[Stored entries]
-=-=-
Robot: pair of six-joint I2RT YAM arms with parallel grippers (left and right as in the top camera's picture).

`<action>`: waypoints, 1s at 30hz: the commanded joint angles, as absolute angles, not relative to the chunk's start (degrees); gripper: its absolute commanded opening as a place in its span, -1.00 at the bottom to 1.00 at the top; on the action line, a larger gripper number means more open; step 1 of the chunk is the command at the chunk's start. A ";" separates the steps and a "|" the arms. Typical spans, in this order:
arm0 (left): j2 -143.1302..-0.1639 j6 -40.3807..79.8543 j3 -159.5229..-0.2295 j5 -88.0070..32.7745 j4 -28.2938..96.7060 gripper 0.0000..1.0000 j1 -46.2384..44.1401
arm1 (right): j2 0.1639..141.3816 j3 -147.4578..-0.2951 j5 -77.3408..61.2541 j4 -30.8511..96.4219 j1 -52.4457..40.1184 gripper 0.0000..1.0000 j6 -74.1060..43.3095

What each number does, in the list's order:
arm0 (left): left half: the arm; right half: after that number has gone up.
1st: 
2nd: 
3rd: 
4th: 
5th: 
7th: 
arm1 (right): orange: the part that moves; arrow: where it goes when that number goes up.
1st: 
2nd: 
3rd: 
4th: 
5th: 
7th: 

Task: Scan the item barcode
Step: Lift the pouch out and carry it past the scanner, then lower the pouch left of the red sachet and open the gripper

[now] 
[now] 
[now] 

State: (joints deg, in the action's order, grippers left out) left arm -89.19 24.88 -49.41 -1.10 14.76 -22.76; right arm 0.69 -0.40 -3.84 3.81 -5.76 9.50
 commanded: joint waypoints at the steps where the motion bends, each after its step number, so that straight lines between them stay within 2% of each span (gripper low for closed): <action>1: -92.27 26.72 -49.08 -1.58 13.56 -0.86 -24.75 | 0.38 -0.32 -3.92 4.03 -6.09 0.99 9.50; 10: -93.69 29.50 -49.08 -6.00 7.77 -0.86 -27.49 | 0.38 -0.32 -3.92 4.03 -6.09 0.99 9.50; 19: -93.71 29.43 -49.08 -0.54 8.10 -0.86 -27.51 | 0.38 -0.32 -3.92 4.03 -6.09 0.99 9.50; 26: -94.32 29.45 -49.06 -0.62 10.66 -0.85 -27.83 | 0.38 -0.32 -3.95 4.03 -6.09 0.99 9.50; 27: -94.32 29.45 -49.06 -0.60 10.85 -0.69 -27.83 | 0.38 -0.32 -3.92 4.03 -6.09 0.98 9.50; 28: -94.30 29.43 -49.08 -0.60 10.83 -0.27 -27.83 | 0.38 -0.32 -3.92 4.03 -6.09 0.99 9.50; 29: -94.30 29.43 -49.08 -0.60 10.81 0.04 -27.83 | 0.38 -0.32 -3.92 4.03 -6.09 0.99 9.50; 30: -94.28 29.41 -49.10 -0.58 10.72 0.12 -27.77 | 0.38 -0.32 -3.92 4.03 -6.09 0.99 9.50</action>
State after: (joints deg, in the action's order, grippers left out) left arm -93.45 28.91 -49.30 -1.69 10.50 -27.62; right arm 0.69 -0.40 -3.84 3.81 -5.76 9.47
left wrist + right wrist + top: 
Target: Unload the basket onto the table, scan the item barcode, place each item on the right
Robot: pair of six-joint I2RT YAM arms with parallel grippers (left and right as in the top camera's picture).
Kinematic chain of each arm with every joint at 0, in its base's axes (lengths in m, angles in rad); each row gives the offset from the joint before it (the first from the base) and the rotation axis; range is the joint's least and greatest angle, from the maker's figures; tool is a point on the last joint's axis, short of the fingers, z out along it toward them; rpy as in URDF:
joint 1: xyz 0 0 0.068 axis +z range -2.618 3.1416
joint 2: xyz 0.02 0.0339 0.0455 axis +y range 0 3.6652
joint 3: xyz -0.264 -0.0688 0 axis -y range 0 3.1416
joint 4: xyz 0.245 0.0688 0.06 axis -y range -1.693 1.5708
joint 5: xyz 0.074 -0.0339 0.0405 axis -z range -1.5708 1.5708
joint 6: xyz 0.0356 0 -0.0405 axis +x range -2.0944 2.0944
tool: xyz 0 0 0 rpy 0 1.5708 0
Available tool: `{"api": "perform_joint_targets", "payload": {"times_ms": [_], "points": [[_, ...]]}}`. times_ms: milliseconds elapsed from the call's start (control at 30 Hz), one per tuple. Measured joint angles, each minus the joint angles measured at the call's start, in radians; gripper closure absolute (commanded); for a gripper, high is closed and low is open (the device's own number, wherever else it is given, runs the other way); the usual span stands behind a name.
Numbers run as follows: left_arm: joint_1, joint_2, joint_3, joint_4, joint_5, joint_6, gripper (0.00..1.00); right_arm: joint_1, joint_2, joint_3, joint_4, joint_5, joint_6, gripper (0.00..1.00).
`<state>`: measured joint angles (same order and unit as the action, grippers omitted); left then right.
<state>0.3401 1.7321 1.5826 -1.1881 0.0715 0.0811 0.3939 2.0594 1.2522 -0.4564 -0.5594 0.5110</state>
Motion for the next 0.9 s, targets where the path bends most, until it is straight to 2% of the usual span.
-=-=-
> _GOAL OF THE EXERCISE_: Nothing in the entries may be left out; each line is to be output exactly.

> _TASK OUTPUT_:
Robot: pair of six-joint I2RT YAM arms with parallel grippers (left and right as in the top camera's picture).

`<action>`: waypoints, 1s at 30hz: the commanded joint angles, as absolute angles, not relative to the chunk's start (degrees); gripper: its absolute commanded opening as a place in its span, -1.00 at the bottom to 1.00 at the top; on the action line, a larger gripper number means more open; step 1 of the chunk is the command at the chunk's start. A ";" separates the steps and a "|" the arms. Typical spans, in this order:
arm0 (left): j2 -143.1302..-0.1639 j6 -40.3807..79.8543 j3 -159.5229..-0.2295 j5 -88.0070..32.7745 j4 -28.2938..96.7060 gripper 0.0000..1.0000 j1 -46.2384..44.1401
arm1 (right): j2 0.1639..141.3816 j3 -147.4578..-0.2951 j5 -77.3408..61.2541 j4 -30.8511..96.4219 j1 -52.4457..40.1184 gripper 0.0000..1.0000 j6 -74.1060..43.3095

What each number does, in the list's order:
arm0 (left): left half: the arm; right half: after that number has gone up.
1st: 
2nd: 
3rd: 
4th: 
5th: 
7th: 
arm1 (right): orange: the part that moves; arrow: where it goes when that number goes up.
1st: 
2nd: 
3rd: 
4th: 
5th: 
7th: 

Task: Scan the item barcode
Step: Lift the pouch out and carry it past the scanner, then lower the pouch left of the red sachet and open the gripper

[now] 
[now] 
[now] 

State: (joints deg, in the action's order, grippers left out) left arm -89.19 24.88 -49.41 -1.10 14.76 -22.76; right arm 0.69 -0.40 -3.84 3.81 -5.76 9.50
 commanded: joint waypoints at the steps where the motion bends, each after its step number, so that straight lines between them stay within 2% of each span (gripper low for closed): <action>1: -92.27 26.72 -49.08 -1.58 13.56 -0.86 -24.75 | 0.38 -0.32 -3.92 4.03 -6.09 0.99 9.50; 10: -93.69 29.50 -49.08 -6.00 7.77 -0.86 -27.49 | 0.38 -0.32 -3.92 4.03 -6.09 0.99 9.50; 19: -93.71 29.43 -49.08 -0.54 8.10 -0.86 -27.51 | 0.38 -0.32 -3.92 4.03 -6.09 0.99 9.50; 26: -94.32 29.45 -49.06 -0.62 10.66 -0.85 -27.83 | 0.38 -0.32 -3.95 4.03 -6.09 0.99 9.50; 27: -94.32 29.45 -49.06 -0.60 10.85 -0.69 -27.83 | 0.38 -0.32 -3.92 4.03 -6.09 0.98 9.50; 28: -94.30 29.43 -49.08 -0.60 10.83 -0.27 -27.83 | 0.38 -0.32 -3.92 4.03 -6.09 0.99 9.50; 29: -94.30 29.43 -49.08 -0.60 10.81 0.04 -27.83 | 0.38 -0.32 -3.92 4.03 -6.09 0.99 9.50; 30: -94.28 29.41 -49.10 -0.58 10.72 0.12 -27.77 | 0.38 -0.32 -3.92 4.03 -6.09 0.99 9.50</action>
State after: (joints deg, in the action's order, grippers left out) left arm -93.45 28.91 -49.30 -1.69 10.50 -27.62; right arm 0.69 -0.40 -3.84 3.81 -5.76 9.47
left wrist + right wrist + top: 
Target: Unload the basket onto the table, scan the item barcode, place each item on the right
Robot: pair of six-joint I2RT YAM arms with parallel grippers (left and right as in the top camera's picture).
Kinematic chain of each arm with every joint at 0, in its base's axes (lengths in m, angles in rad); each row gives the offset from the joint before it (the first from the base) and the rotation axis; range is the joint's least and greatest angle, from the maker's figures; tool is a point on the last joint's axis, short of the fingers, z out along it toward them; rpy as in URDF:
joint 1: xyz 0 0 0.068 axis +z range -2.618 3.1416
joint 2: xyz 0.02 0.0339 0.0455 axis +y range 0 3.6652
joint 3: xyz -0.264 -0.0688 0 axis -y range 0 3.1416
joint 4: xyz 0.245 0.0688 0.06 axis -y range -1.693 1.5708
joint 5: xyz 0.074 -0.0339 0.0405 axis -z range -1.5708 1.5708
joint 6: xyz 0.0356 0 -0.0405 axis +x range -2.0944 2.0944
tool: xyz 0 0 0 rpy 0 1.5708 0
Available tool: `{"api": "perform_joint_targets", "payload": {"times_ms": [_], "points": [[_, ...]]}}`. times_ms: milliseconds elapsed from the call's start (control at 30 Hz), one per tuple. Measured joint angles, each minus the joint angles measured at the call's start, in radians; gripper closure absolute (commanded); for a gripper, high is closed and low is open (the device's own number, wherever else it is given, runs the other way); the usual span stands behind a name.
Numbers run as follows: left_arm: joint_1, joint_2, joint_3, joint_4, joint_5, joint_6, gripper (0.00..1.00); right_arm: joint_1, joint_2, joint_3, joint_4, joint_5, joint_6, gripper (0.00..1.00).
`<state>`: measured joint angles (same order and unit as the action, grippers omitted); left then right.
<state>0.3401 1.7321 1.5826 -1.1881 0.0715 0.0811 0.3939 2.0594 1.2522 -0.4564 -0.5594 0.5110</state>
Motion for the next 0.9 s, targets where the path bends most, until it is straight to 2% of the usual span.

The given output is the complete response.